Estadão Expresso São Paulo
No Estadão a coisa é ainda mais sofisticada, conforme reportagem publicada nesta terça-feira (5) pelo jornalista Luiz Carlos Azenha aqui na Fórum. No site criado pelo Estadão, muito antes de chegar à informação de que se trata de propaganda da Prefeitura de São Paulo, o leitor será convidado a se registrar para receber as “notícias” pelo WhatsApp. Potencialmente, o Estadão poderia repassar os números para a campanha de Ricardo Nunes mediante pagamento.
Além disso, quem acessar o site pela internet também ficará com a impressão, falsa, de que se trata de material jornalístico. O logo do tradicional diário paulistano, associado a conteúdo conservador mas verídico, aparece duas vezes com destaque no topo da página.
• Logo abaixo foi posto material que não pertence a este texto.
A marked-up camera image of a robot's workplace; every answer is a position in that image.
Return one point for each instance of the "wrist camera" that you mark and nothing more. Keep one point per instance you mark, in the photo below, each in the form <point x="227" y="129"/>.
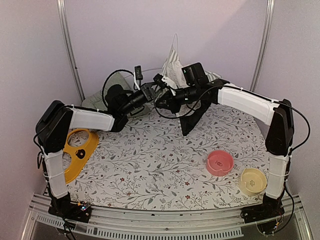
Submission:
<point x="137" y="77"/>
<point x="165" y="82"/>

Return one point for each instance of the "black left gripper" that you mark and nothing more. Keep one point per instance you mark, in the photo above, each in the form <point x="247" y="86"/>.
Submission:
<point x="147" y="90"/>

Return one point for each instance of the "pink pet bowl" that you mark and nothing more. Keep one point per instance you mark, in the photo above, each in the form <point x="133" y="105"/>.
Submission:
<point x="219" y="163"/>

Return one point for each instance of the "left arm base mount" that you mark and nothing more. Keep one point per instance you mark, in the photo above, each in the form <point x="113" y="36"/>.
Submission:
<point x="66" y="209"/>

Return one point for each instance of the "right aluminium corner post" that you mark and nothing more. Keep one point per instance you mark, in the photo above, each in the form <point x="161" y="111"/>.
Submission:
<point x="270" y="5"/>

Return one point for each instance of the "left aluminium corner post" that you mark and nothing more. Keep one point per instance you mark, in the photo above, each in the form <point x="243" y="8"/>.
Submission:
<point x="61" y="7"/>

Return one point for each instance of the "front aluminium rail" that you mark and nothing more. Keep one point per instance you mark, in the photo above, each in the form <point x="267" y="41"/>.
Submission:
<point x="107" y="223"/>

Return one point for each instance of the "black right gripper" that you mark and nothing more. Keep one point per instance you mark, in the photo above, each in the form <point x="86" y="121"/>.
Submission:
<point x="170" y="104"/>

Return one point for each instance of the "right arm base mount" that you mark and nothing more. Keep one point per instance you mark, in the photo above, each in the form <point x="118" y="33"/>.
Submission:
<point x="269" y="208"/>

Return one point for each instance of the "cream pet bowl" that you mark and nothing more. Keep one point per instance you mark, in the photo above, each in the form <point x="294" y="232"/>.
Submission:
<point x="252" y="182"/>

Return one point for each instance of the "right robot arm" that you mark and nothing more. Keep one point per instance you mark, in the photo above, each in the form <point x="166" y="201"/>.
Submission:
<point x="277" y="115"/>

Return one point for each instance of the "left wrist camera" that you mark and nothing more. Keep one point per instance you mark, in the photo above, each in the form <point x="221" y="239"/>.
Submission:
<point x="137" y="77"/>

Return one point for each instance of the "aluminium corner post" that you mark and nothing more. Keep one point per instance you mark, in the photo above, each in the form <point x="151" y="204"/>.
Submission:
<point x="61" y="7"/>
<point x="270" y="5"/>

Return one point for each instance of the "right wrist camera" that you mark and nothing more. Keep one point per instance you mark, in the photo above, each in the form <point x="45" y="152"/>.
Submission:
<point x="165" y="82"/>

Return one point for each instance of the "green striped pet tent fabric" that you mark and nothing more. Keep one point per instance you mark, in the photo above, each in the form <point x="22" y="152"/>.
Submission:
<point x="177" y="76"/>

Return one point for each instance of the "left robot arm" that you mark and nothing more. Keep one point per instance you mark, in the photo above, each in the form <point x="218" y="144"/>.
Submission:
<point x="66" y="134"/>

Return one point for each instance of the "green checkered cushion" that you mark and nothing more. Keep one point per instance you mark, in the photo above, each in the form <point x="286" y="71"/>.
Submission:
<point x="96" y="101"/>
Só no canto inferior direito do anúncio está escrito, em letra miúda: “Parceria”. Embaixo do anúncio, o símbolo da Prefeitura de São Paulo.
A Fórum questionou o Estadão Blue Studio sobre o uso que será feito do cadastro, que tem o potencial de atingir centenas de milhares de leitores/eleitores, bem como pediu mais informações sobre a "parceria" com a prefeitura, incluindo os valores do contrato. Até a publicação desta reportagem, entretanto, não obtivemos uma resposta do jornal.
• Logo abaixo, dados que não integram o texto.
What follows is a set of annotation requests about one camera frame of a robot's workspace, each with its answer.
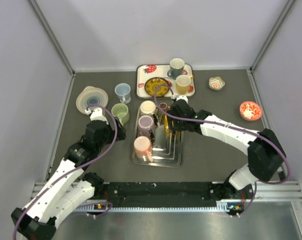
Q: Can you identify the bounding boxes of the silver metal tray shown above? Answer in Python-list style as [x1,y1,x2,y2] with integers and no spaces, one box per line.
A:
[132,107,183,168]

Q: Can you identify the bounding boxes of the light green mug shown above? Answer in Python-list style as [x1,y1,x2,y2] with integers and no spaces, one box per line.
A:
[111,103,130,125]

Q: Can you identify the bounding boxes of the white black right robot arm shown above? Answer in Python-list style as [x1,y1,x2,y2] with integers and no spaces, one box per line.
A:
[167,97,286,198]

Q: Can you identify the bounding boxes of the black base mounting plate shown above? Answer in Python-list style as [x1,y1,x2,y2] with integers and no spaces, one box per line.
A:
[92,182,244,208]

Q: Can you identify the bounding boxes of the white plate blue rings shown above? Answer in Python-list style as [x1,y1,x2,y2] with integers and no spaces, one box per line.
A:
[76,85,109,115]

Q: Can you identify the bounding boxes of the dark brown red mug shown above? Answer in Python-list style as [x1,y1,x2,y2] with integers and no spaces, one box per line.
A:
[157,102,168,118]

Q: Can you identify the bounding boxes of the red white patterned bowl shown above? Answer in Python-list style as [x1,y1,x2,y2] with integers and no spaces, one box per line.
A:
[239,101,263,121]

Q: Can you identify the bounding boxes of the pale yellow mug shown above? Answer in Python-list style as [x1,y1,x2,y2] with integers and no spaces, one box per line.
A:
[176,75,193,95]

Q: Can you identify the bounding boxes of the strawberry pattern white tray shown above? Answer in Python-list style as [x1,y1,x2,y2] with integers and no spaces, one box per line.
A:
[136,64,195,99]

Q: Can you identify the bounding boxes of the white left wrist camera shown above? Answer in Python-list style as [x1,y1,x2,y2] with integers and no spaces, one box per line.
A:
[85,107,109,124]

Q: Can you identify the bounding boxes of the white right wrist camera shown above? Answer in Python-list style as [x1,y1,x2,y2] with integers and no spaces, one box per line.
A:
[171,94,188,103]

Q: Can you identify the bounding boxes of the yellow patterned black plate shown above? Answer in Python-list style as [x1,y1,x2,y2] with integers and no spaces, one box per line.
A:
[144,77,169,97]

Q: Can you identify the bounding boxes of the grey green mug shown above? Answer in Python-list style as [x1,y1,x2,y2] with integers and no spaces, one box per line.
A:
[167,58,185,79]

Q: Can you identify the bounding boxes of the lilac purple mug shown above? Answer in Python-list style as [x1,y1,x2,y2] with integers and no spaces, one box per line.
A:
[138,115,156,137]

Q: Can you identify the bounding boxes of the cream white mug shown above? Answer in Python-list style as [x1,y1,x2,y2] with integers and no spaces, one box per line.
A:
[139,100,156,116]

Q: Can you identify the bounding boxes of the pink mug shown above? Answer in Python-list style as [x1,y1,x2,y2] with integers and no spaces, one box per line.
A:
[134,136,154,163]

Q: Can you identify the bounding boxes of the light blue glass cup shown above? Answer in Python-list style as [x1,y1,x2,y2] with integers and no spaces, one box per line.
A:
[115,83,131,104]

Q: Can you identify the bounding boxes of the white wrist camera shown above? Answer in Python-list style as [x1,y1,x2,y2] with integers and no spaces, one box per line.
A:
[171,94,188,103]
[85,107,109,124]

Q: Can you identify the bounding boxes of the small flower patterned bowl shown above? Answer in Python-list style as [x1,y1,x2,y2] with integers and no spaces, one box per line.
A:
[208,76,226,91]

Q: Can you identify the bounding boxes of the yellow mug black handle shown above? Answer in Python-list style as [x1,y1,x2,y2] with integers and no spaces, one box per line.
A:
[164,114,174,137]

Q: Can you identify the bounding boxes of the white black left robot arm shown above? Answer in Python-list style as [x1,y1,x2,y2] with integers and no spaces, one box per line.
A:
[11,114,126,240]

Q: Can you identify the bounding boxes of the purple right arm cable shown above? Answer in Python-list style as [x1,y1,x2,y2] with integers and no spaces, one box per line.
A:
[154,84,291,217]
A reportagem da Fórum também entrou em contato com a prefeitura de São Paulo para saber a quantia de dinheiro que está sendo desembolsada para publicar conteúdo no Estadão e solicitou detalhes da parceria. A gestão municipal, via assessoria de imprensa, se comprometeu a repassar as informações, mas até o momento não houve retorno.